#### Task details
Look below for the line containing "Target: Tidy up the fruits"; from there, print each line exactly up to and including the line containing "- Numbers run", and stop.

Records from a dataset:
---*---

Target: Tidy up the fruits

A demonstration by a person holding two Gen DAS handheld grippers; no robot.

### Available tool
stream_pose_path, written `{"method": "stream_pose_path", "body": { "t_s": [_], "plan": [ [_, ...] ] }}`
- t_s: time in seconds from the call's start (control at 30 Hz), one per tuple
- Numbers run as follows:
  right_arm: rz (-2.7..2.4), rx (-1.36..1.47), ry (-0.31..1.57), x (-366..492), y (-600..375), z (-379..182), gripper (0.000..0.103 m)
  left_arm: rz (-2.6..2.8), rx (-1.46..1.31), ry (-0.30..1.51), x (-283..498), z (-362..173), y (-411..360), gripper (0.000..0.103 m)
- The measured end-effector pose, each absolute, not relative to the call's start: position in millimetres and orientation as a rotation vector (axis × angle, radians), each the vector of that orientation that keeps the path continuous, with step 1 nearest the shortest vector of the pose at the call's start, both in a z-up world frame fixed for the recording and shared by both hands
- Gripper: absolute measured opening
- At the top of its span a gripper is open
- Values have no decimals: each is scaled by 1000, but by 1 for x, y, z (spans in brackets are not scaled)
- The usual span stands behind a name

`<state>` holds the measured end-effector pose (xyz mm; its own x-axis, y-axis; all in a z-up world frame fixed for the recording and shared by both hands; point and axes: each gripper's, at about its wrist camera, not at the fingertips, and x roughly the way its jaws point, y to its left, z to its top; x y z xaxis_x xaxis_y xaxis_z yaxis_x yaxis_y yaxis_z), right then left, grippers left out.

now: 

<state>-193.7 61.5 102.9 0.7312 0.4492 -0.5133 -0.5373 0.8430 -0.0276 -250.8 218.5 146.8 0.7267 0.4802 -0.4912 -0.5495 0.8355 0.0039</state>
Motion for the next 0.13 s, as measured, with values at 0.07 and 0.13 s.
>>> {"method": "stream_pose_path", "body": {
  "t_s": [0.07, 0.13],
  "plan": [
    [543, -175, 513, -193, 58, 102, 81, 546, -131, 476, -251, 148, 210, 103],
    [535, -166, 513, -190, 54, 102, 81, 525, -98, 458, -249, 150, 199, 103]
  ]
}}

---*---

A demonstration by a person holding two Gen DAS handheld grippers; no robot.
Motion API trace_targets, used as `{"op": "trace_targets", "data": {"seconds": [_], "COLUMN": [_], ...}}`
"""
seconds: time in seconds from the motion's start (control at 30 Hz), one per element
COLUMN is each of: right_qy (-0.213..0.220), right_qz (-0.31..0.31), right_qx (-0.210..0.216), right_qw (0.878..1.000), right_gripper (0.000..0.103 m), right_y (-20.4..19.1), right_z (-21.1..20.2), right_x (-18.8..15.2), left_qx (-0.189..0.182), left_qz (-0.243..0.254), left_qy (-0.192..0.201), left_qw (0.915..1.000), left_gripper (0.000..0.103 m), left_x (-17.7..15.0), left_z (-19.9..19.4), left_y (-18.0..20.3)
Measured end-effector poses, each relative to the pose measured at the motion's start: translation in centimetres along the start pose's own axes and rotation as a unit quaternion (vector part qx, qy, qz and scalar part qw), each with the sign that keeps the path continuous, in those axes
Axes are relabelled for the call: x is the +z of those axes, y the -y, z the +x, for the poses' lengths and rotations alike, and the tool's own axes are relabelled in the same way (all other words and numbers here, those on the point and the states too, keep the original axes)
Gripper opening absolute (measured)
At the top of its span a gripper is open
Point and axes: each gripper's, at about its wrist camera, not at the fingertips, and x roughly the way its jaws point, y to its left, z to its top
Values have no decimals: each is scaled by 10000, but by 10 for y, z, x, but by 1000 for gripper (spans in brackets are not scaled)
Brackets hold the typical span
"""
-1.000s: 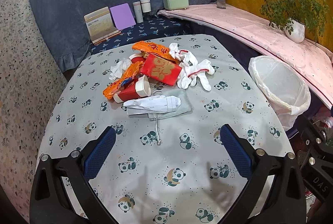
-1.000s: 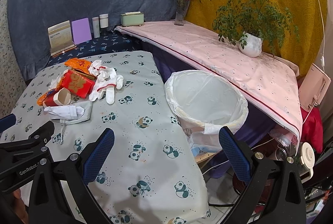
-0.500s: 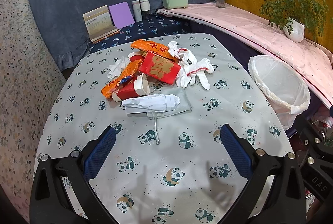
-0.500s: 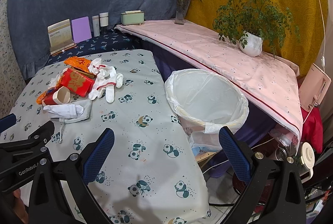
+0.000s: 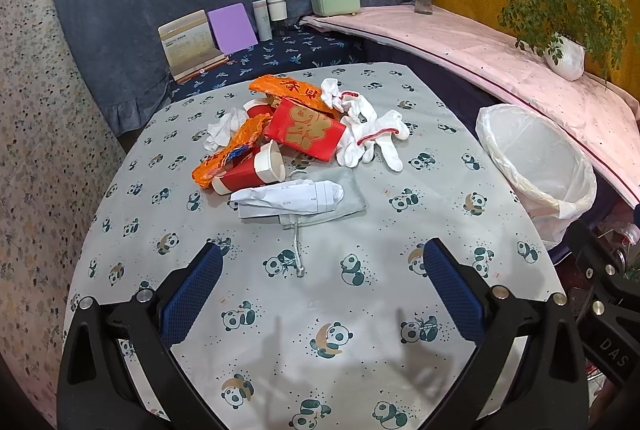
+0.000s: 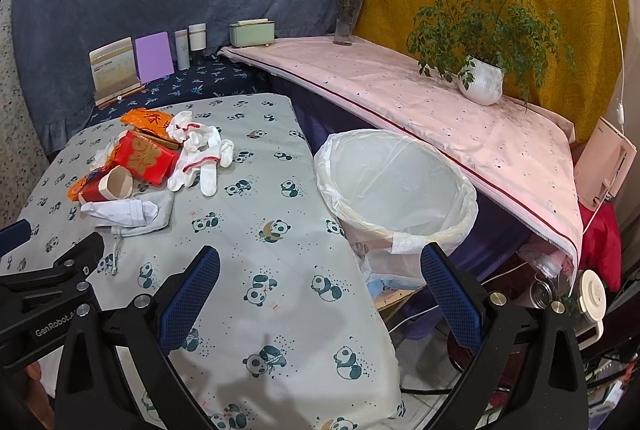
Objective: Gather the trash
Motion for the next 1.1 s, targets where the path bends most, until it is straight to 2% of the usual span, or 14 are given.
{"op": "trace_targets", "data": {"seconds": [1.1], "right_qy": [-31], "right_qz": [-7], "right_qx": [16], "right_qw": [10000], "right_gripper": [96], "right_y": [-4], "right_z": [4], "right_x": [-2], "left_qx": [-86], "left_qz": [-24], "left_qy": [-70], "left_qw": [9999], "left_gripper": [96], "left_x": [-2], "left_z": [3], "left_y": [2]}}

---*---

#### Completed exercise
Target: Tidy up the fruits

A demonstration by a person holding two Gen DAS handheld grippers; no robot.

### Available tool
stream_pose_path, written `{"method": "stream_pose_path", "body": { "t_s": [_], "plan": [ [_, ...] ] }}`
- t_s: time in seconds from the call's start (control at 30 Hz), one per tuple
- Numbers run as follows:

The exercise is complete with this answer.